| Given information |

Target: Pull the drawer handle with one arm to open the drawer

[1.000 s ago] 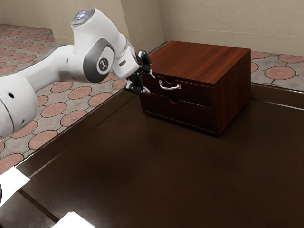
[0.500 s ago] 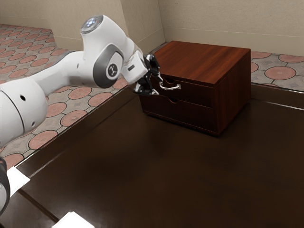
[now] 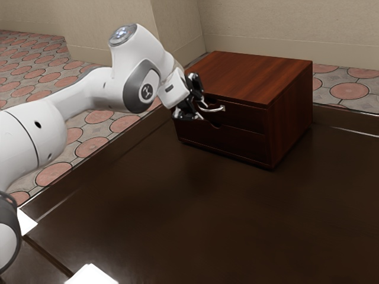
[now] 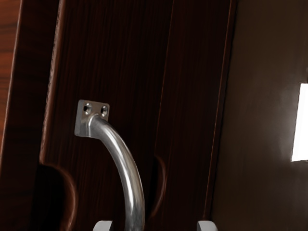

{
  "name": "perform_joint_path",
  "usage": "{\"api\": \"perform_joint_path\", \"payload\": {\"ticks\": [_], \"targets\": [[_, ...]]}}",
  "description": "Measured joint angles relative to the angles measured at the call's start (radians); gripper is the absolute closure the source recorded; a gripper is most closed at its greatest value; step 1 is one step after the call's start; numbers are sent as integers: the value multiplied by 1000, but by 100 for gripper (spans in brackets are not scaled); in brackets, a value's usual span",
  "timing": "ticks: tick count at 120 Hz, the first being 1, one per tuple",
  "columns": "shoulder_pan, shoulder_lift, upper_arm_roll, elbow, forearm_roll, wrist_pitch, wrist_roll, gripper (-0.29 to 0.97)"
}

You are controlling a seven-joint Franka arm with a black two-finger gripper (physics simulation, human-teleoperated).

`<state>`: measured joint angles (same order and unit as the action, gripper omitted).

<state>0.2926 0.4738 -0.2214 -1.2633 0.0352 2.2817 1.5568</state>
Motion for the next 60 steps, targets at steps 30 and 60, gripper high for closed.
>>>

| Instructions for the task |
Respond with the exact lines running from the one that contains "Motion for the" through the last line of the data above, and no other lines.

| Answer to this exercise |
Motion for the next 60 steps, targets at steps 30 and 60, gripper high for closed.
>>>

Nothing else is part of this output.